Take the material below and output exactly the run of lines from the one containing "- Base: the" down to the one containing "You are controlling", with both included.

======== COLLECTED DATA ========

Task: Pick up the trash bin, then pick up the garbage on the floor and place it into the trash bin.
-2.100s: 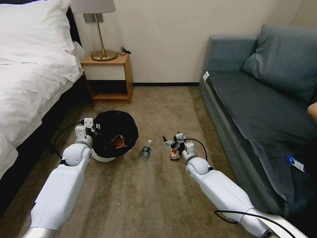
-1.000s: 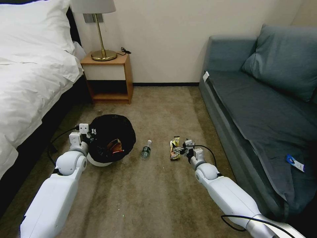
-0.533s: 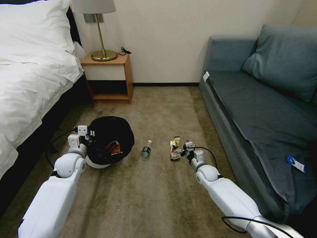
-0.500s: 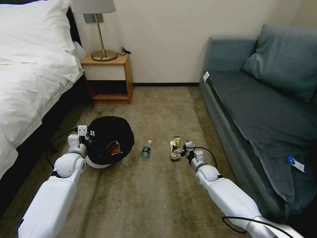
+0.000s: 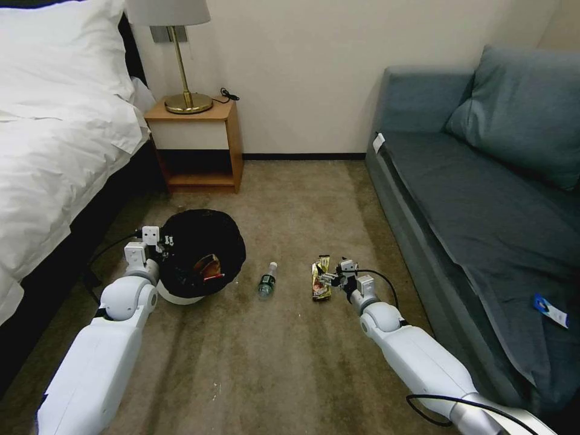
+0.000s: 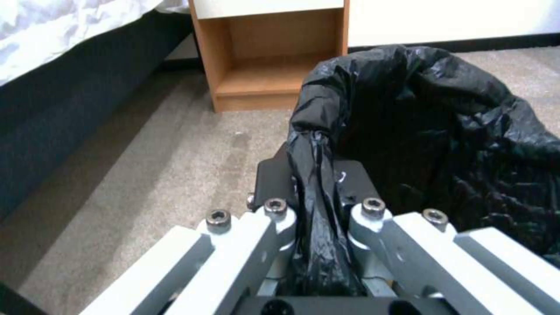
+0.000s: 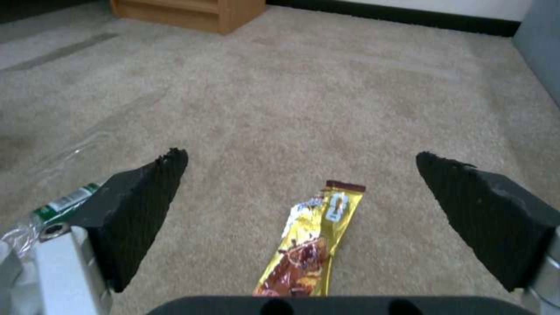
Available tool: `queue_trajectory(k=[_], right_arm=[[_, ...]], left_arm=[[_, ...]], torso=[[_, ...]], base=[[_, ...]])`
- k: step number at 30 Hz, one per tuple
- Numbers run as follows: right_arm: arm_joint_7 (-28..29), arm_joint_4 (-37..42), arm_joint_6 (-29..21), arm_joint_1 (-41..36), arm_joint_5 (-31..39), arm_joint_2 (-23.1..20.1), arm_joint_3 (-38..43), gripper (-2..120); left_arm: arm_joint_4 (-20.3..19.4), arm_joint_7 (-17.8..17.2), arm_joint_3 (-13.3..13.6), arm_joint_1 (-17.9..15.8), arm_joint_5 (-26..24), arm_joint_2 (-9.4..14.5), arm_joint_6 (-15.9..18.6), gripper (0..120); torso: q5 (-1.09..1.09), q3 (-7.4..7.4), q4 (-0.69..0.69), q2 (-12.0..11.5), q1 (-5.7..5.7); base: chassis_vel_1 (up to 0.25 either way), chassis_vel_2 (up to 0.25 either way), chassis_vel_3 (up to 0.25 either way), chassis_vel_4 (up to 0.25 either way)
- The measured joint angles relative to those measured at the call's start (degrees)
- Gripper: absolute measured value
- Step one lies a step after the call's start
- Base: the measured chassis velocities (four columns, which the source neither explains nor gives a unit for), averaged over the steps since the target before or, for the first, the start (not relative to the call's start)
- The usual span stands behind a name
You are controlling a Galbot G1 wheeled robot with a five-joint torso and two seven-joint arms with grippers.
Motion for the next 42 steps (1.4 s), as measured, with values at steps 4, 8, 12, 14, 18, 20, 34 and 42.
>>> queue_trajectory(k=[4, 8, 12, 14, 18, 20, 34, 42], right_arm=[[-0.14, -0.12, 0.08, 0.03, 0.00, 0.06, -0.06, 100], [-0.40, -0.39, 0.20, 0.06, -0.04, 0.18, -0.10, 100], [-0.55, -0.53, 0.28, 0.03, -0.16, 0.29, -0.10, 100], [-0.60, -0.60, 0.33, -0.03, -0.24, 0.34, -0.10, 100], [-0.64, -0.72, 0.36, -0.11, -0.32, 0.39, -0.09, 100], [-0.66, -0.82, 0.38, -0.12, -0.37, 0.43, -0.09, 100], [-0.79, -1.42, 0.56, -0.23, -0.89, 1.02, -0.05, 100], [-0.79, -1.51, 0.56, -0.23, -0.93, 1.08, -0.04, 100]], left_arm=[[0.06, -0.01, 0.00, -0.13, 0.00, 0.01, 0.00, 6], [0.12, 0.01, 0.04, -0.44, -0.16, 0.13, 0.00, 6], [0.17, -0.01, 0.12, -0.59, -0.23, 0.15, 0.00, 6], [0.18, -0.02, 0.13, -0.58, -0.24, 0.09, -0.01, 6], [0.21, -0.03, 0.17, -0.58, -0.26, -0.04, -0.01, 6], [0.24, -0.04, 0.18, -0.57, -0.25, -0.05, 0.00, 6], [0.23, -0.03, 0.00, -0.33, -0.29, 0.25, -0.02, 6], [0.08, -0.03, -0.02, -0.22, -0.36, 0.33, -0.02, 6]], torso=[[0.00, 0.00, 0.00, 0.00, 0.00], [0.00, 0.00, -0.02, 0.00, 0.00], [0.00, 0.00, -0.02, 0.00, 0.00], [0.00, 0.00, -0.01, 0.00, 0.00], [0.00, 0.00, -0.01, 0.00, 0.00], [0.00, 0.00, 0.00, 0.00, 0.00], [0.00, 0.00, -0.01, 0.00, 0.00], [0.00, 0.00, 0.00, 0.00, 0.00]], base=[[0.000, 0.000, 0.000, 0.000], [-0.019, 0.010, 0.011, -0.013], [-0.058, 0.045, 0.053, -0.055], [-0.060, 0.058, 0.049, -0.050], [-0.048, 0.052, 0.055, -0.052], [-0.039, 0.046, 0.056, -0.054], [-0.051, 0.045, 0.053, -0.045], [-0.040, 0.056, 0.044, -0.049]])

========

### [SOLUTION TO THIS TASK]
- Base: the measured chassis velocities (four columns, which the source neither explains nor gives a unit for), averaged over the steps since the target before or, for the first, the start (not relative to the call's start)
- The usual span stands behind a name
You are controlling a Galbot G1 wheeled robot with a five-joint torso and two seven-joint arms with grippers.

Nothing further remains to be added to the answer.